De ces célébrations de la finale de l’Euro, on retiendra deux images, d’abord celle d’un enfant portant le maillot portugais et réconfortant un homme au maillot des Bleus en larmes. Celle aussi d’incidents survenus notamment près de la fan-zone de la Tour Eiffel avant et pendant le match et qui ont entraîné une cinquantaine d’interpellations. Des débordements qui n’ont par contre pas entraîné de polémique politique contrairement aux réactions relevées cette semaine.

Derrière la binationalité, beaucoup de suspicions

La fierté d’appartenir à un autre pays que la France, la binationalité, qu’elle soit officielle ou dans le cœur, engendre de la suspicion. “Elle renvoie au mythe de la ‘cinquième colonne’, explique Karim Amellal, écrivain et enseignant à Sciences Po dans une tribune publiée dans Le Monde. L’idée est toujours la même: autour de nous, des individus menaceraient, par leur altérité de papier, l’identité nationale, voire entretiendraient de funestes intelligences avec l’ennemi”. C’est là aussi que se niche le malaise.

Patrick Simon a travaillé sur l’enquête “Trajectoires et origines” sur la diversité des populations en France, menée par l’Ined et publiée en 2016. Dans celle-ci, il est question entre autres choses de binationalité et du sentiment d’appartenance. Les multiples entretiens et questionnaires menés par les chercheurs battent en brèche certaines idées reçues. “Les identités ne sont pas en concurrence mais se complètent”, concluent les chercheurs. “En revanche, si l’on pousse les gens à se déterminer, à choisir, c’est là que des tensions naissent chez eux”, assure aussi Patrick Simon.

L’équipe d’Algérie en est un parfait exemple. 14 des joueurs sont franco-algériens. En Algérie aussi, la binationalité dans le foot ou ailleurs, est un “sujet crispant” selon les mots de Karim Amellal. “Lors de l’élimination des Verts au premier tour de la CAN en 2017, l’équipe nationale algérienne fut la cible d’attaques xénophobes pourfendant les joueurs binationaux, qualifiés de traîtres ou de ‘Français’.”

Or, cette binationalité est capitale pour comprendre aussi bien les célébrations des supporters que ce que représente cette équipe. “Si cette équipe composée de 14 binationaux, dont l’entraîneur Djamel Belmadi, suscite un tel engouement, une telle fierté des deux côtés de la Méditerranée, c’est sans doute aussi parce qu’elle symbolise le rêve d’une Algérie plurielle, réconciliée avec elle-même et ouverte sur sa diaspora, et sur le monde. Un rêve qui retentit chaque vendredi dans la foule qui défile en Algérie. Un rêve contre lequel, de peur d’être englouties, se dressent toutes les forces réactionnaires du pays.”

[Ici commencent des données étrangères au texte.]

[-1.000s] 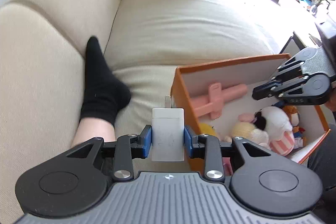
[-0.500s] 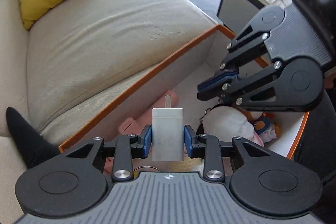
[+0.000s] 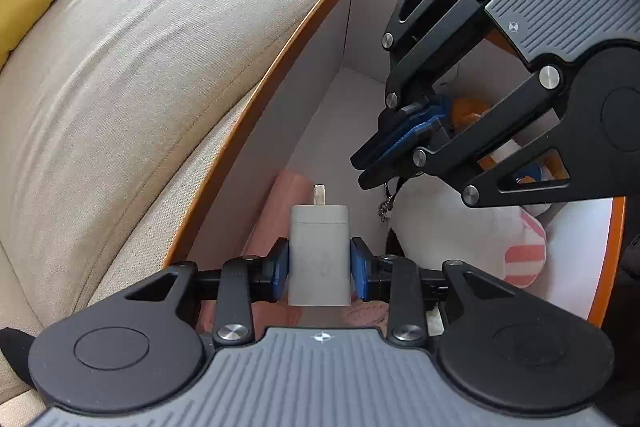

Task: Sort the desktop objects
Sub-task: 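Carry the charger block into the box and open the left tool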

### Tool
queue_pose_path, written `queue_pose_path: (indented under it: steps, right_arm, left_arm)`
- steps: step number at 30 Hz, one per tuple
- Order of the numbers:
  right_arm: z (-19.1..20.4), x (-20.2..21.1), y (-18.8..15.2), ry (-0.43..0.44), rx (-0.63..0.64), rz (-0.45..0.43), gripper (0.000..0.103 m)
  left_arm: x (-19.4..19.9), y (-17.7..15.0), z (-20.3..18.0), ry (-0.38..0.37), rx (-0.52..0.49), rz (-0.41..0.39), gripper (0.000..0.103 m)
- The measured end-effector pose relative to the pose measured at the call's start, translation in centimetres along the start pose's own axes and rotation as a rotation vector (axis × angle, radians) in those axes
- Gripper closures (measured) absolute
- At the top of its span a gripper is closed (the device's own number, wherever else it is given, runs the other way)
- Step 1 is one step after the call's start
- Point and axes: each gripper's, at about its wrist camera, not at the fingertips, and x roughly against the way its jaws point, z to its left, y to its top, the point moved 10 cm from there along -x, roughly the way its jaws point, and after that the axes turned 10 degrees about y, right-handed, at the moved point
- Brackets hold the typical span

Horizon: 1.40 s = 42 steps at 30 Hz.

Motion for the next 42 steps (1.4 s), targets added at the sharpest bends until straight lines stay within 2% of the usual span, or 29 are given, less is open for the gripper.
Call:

Comme l’explique Karim Amellal, les célébrations autour de l’équipe de foot algérienne sont aussi à replacer dans un contexte particulier. Depuis le mois de février 2019, chaque vendredi est synonyme dans plusieurs villes d’Algérie de marches pour demander un changement radical du système politique, économique et social. L’épopée de l’équipe des Fennecs jusqu’en finale de la CAN vient “conforter tous ceux qui battent le pavé chaque vendredi pour exiger un changement radical”, explique le quotidien en ligne Tout Sur l’Algérie car cette contestation a d’abord commencé dans les stades de foot.